Ground Turkey With Collard Greens
Ingredients
1 pound ground turkey (minced turkey) - breast- 1 large bunch collard greens - or other green of your choice
1 large onion - chopped
2 cloves garlic - crushed
2 tablespoons ginger - chopped
2 tablespoons sesame oil- 2 tablespoons coconut aminos - or soy sauce
2 tablespoons Sriracha sauce- 1 tablespoon Chinese 5 spice powder
Instructions
- Clean and rinse collard greens.
- Remove and discard the thick stems, then chop the remaining greens
- Place skillet over medium heat
- Add sesame oil to the pan
- Add turkey breast and begin to crumble
- Add onion, garlic, ginger, coconut aminos, Sriracha, and five-spice
- Continue to crumble turkey breast until fully cooked and browned and until onions are translucent
- Add collard greens and cook until wilted
Nutrition
Frequently asked questions
Can I use frozen ground turkey without thawing it first?
You can cook it from frozen in a pinch, but it will steam rather than brown and the texture suffers. Thaw it overnight in the fridge or use the cold-water method (sealed bag submerged in cold water, changed every 30 minutes) for a faster option.
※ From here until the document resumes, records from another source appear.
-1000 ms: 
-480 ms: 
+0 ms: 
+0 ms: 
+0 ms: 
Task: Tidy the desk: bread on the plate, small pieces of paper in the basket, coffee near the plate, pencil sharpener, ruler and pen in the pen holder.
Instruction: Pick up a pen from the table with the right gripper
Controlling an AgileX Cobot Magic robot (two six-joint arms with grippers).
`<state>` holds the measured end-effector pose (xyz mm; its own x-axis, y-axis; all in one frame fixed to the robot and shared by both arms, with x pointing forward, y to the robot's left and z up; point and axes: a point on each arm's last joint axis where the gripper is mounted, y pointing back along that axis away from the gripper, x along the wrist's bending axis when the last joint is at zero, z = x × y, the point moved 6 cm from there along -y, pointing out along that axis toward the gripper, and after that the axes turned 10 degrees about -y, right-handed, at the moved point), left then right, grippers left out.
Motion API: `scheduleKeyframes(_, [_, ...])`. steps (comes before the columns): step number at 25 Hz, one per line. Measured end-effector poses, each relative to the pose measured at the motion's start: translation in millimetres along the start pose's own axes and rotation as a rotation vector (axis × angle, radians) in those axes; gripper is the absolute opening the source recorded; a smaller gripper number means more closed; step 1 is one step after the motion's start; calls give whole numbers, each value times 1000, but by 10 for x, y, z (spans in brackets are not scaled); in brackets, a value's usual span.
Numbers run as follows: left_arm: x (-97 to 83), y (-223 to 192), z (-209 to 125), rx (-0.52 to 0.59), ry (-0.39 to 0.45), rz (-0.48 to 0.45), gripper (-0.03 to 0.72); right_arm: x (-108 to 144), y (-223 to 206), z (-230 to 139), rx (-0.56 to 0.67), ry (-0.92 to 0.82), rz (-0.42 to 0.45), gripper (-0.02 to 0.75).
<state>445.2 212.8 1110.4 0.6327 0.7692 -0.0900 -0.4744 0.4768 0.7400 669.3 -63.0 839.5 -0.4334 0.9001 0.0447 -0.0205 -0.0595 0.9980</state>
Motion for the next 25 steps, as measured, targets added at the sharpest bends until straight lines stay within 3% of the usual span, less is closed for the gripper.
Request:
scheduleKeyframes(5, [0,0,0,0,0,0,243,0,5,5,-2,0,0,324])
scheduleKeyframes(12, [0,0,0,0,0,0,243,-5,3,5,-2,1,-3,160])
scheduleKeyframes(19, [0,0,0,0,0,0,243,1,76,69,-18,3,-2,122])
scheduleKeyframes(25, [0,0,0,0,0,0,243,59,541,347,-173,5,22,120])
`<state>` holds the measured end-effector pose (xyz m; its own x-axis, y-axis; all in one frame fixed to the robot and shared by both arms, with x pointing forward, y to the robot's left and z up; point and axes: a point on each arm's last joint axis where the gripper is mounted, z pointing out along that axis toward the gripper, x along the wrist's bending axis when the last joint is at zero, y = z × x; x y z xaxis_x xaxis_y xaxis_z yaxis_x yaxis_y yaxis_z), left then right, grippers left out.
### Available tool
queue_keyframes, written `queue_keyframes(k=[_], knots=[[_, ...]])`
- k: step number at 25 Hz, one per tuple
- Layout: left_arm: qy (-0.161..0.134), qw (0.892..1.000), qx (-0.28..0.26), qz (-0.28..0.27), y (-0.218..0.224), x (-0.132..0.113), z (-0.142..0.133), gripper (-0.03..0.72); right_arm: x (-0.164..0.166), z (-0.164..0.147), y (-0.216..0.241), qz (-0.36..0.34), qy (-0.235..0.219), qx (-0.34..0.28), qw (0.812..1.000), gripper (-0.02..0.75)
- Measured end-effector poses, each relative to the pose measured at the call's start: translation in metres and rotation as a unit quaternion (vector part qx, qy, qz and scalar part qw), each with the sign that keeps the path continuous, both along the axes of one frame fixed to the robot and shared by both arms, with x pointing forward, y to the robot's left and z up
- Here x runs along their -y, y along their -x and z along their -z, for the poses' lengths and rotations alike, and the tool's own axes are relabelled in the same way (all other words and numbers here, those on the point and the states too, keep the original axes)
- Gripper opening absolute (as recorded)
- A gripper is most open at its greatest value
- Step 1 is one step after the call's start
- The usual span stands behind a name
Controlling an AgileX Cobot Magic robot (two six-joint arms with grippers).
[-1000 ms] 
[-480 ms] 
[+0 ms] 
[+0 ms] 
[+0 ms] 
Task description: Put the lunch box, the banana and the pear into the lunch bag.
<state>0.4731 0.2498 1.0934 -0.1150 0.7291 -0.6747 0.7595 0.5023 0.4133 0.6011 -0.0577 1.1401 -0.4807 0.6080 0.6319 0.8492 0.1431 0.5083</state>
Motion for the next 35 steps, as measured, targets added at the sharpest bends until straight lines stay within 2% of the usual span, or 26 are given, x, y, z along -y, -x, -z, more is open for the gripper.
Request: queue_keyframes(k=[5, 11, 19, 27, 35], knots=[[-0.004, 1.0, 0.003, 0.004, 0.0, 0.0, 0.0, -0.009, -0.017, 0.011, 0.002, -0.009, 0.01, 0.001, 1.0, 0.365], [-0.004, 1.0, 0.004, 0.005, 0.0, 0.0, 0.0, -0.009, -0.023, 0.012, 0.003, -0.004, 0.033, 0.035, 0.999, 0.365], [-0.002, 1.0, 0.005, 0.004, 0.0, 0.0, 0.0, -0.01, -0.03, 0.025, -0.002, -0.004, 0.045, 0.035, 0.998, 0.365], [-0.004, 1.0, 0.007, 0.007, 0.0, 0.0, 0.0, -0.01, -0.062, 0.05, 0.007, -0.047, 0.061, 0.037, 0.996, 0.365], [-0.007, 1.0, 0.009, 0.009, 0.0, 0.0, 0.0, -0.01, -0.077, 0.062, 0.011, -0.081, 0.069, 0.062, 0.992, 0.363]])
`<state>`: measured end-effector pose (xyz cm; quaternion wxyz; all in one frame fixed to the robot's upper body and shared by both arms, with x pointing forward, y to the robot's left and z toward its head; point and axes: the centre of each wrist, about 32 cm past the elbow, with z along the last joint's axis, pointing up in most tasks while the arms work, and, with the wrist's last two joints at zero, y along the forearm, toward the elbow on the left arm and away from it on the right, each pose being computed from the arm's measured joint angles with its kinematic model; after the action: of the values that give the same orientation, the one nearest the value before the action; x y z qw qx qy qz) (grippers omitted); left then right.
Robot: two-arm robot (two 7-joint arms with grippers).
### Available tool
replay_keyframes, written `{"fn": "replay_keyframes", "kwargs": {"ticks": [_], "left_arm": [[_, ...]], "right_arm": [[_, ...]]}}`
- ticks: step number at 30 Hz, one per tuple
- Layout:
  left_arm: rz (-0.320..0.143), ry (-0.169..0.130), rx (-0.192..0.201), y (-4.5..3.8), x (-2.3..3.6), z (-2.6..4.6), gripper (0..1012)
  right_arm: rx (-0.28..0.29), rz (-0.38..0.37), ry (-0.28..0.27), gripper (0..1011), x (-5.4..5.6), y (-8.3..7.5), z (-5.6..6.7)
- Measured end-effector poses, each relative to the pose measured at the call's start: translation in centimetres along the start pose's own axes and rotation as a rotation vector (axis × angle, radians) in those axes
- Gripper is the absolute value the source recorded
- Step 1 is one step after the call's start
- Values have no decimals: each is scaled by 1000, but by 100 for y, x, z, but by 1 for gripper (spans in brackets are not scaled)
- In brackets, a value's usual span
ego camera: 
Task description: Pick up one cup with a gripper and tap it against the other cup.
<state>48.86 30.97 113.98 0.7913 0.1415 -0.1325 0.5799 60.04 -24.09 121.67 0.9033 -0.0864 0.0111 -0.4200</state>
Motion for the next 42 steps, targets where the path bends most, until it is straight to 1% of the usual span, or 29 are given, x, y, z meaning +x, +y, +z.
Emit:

How do I know when the ground turkey is actually done?
Ground turkey is done when it reaches 165°F (74°C) internally — do not rely on color alone, since lean turkey breast can look pale even when fully cooked. A cheap instant-read thermometer is the only reliable check.
What can I serve with this to make it a complete meal?
Steamed jasmine rice or brown rice is the most straightforward option and soaks up the sauce well. Cauliflower rice keeps it low-carb while still giving you something to eat the turkey mixture over.
Is this dish very spicy with 2 tablespoons of Sriracha?
At 2 tablespoons for four servings it’s noticeable but not aggressive — most people would call it medium heat. If you’re cooking for kids or anyone heat-sensitive, start with 1 teaspoon and add more at the table.